This is my solution to the Five Thirty Eight Riddler for November 4.
(Note: Here’s a .pdf version of what is written below.)
It’s first important to note that N (the number of the people in the state) must be odd. If I am to decide the election, the votes must be split 50-50 with my vote left. We will therefore write $latex N = 2K + 1$. So, the population in my state (not including me) is $latex 2K$.
Now the question can be rephrased as the following: Given $latex 2K$ coin flips, what is the probability that we obtain exactly K heads? In general, there are $latex 2^{2K}$ possible outcomes of $latex 2K$ coin flips, but it is quick to check a few small cases. Here are the possibilities for two and four coin flips. (Below H denotes heads and T denotes tails.)
- Two Flips: There are four possibilities: HH, HT, TH, TT. In this case, I decide the election in two of the four possibilities (HT and TH), or 50% of the time.

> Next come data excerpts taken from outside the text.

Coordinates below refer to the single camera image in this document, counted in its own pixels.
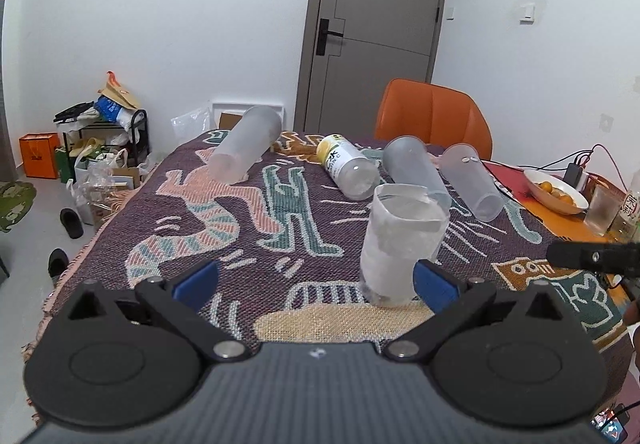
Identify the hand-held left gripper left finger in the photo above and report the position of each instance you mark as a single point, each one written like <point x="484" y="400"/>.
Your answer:
<point x="197" y="283"/>

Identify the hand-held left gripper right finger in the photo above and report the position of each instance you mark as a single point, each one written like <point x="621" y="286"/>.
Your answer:
<point x="434" y="285"/>

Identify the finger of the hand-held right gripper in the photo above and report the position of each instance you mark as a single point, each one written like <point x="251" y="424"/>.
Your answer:
<point x="590" y="255"/>

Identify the short frosted plastic cup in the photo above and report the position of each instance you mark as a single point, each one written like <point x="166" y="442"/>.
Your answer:
<point x="395" y="244"/>

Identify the slim frosted plastic cup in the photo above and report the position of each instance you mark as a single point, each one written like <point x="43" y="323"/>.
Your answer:
<point x="472" y="184"/>

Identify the grey frosted plastic cup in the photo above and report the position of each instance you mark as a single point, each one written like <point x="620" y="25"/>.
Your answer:
<point x="412" y="164"/>

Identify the large frosted plastic cup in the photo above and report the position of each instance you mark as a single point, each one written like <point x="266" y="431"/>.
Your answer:
<point x="245" y="144"/>

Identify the orange table mat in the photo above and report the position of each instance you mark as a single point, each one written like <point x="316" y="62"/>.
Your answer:
<point x="555" y="229"/>

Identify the clear glass tumbler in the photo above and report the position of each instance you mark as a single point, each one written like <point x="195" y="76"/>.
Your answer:
<point x="601" y="211"/>

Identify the clear bottle with white label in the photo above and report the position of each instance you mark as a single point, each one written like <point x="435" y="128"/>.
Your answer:
<point x="630" y="209"/>

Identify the printed blanket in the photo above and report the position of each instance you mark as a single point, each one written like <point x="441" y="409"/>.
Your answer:
<point x="225" y="224"/>

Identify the pile of small oranges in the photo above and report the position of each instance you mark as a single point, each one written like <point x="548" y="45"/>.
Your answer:
<point x="560" y="191"/>

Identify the white bowl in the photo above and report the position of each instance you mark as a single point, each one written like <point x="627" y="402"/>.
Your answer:
<point x="540" y="196"/>

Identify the crumpled clear plastic bags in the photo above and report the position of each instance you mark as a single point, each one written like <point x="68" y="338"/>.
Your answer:
<point x="100" y="201"/>

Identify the black slipper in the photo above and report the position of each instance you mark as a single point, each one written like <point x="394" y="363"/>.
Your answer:
<point x="71" y="223"/>
<point x="57" y="266"/>

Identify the yellow label plastic bottle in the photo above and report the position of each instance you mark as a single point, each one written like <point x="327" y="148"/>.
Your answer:
<point x="345" y="164"/>

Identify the clear plastic bag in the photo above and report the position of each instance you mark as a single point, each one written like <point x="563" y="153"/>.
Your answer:
<point x="191" y="125"/>

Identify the black shoe rack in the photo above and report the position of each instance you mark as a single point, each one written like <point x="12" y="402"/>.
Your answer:
<point x="140" y="134"/>

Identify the brown cardboard box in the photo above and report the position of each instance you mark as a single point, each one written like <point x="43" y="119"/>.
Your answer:
<point x="230" y="120"/>

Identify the orange chair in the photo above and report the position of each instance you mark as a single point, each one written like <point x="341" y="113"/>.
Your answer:
<point x="430" y="116"/>

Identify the green paper bag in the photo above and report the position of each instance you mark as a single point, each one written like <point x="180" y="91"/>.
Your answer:
<point x="64" y="164"/>

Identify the white flat board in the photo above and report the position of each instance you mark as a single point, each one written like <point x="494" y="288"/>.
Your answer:
<point x="235" y="105"/>

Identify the blue and white package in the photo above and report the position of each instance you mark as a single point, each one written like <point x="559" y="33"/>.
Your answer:
<point x="111" y="110"/>

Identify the green floor mat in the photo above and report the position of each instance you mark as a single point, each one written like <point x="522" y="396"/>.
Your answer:
<point x="15" y="204"/>

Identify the orange shopping bag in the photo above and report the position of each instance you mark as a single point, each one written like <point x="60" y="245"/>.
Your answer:
<point x="39" y="155"/>

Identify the tan paper bag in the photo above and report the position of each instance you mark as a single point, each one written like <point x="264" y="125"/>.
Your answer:
<point x="120" y="91"/>

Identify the grey door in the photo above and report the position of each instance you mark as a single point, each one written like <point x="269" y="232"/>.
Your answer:
<point x="380" y="24"/>

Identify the white wall outlet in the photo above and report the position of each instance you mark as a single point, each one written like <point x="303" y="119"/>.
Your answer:
<point x="605" y="123"/>

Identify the white wall device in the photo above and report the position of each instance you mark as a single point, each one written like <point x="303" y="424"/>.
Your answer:
<point x="528" y="12"/>

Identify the white light switch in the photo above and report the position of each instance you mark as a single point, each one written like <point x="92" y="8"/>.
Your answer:
<point x="450" y="13"/>

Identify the dark door frame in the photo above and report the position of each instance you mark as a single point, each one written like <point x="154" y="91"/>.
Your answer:
<point x="6" y="74"/>

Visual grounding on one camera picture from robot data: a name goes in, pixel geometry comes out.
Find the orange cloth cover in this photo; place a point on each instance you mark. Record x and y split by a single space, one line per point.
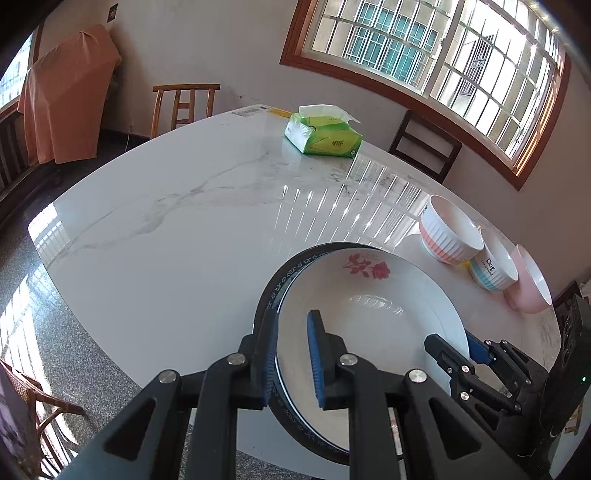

- Four Flips: There are 16 possibilities. We will only write the relevant possibilities: HHTT, HTHT, HTTH, THHT, THTH, TTHH. In this case, I decide the election in six of 16 cases, or 37.5% of the time.
This approach to the problem quickly gets tedious! Fortunately, probability theory comes in handy. When an experiment has exactly two equally likely outcomes, the probability of exactly $latex X=K$ successes (or heads) in $latex 2K$ experiments follows a binomial distribution. It is exactly this probability that describes the percentage of time I will play the role of the tie-breaker! That probability is
$latex
\displaystyle
P(X=K\ \text{successes};\, 2K\ \text{experiments}) = \binom{2K}{K} \frac{1}{2^{2K}}
$
where
$latex
\displaystyle
\binom{2K}{K} = \frac{(2K)!}{(2K-K)!(K)!} = \frac{(2K)!}{(K!)^2}
$
is the binomial coefficient. Now, this expression simplifies in terms of the Gamma Function, $latex \Gamma(z)$ as
$latex
\displaystyle
P(X=K;\, 2K) = \frac{\Gamma(K + 1/2)}{\sqrt{\pi}\, \Gamma(K + 1)}
$
One standard property of the Gamma Function is that $latex \Gamma(z + 1) = z \Gamma(z)$. Applying this property, we can simplify the probability as
$latex
\displaystyle
P(X=K;\, 2K) = \frac{\Gamma(K + 1/2)}{\sqrt{\pi K}\, \Gamma(K) \sqrt{K}}
$
Now, on first glance, it looks like we have not actually simplified the expression. However, a useful property of the Gamma Function is that
$latex
\displaystyle
\lim_{n \to \infty} \frac{\Gamma(n + \alpha)}{\Gamma(n) \alpha^n} = 1
$
for any $latex \alpha \in \mathbb{R}$. This means that for $latex K$ large, the probability is
$latex
\displaystyle
P(X=K;\, 2K) \sim \frac{1}{\sqrt{\pi K}} = \sqrt{\frac{2}{\pi N}}
$
This asymptotic approximation answers the scaling question, also. Namely, if the population doubles, the probability decreases by a factor of $latex \sqrt{2}$.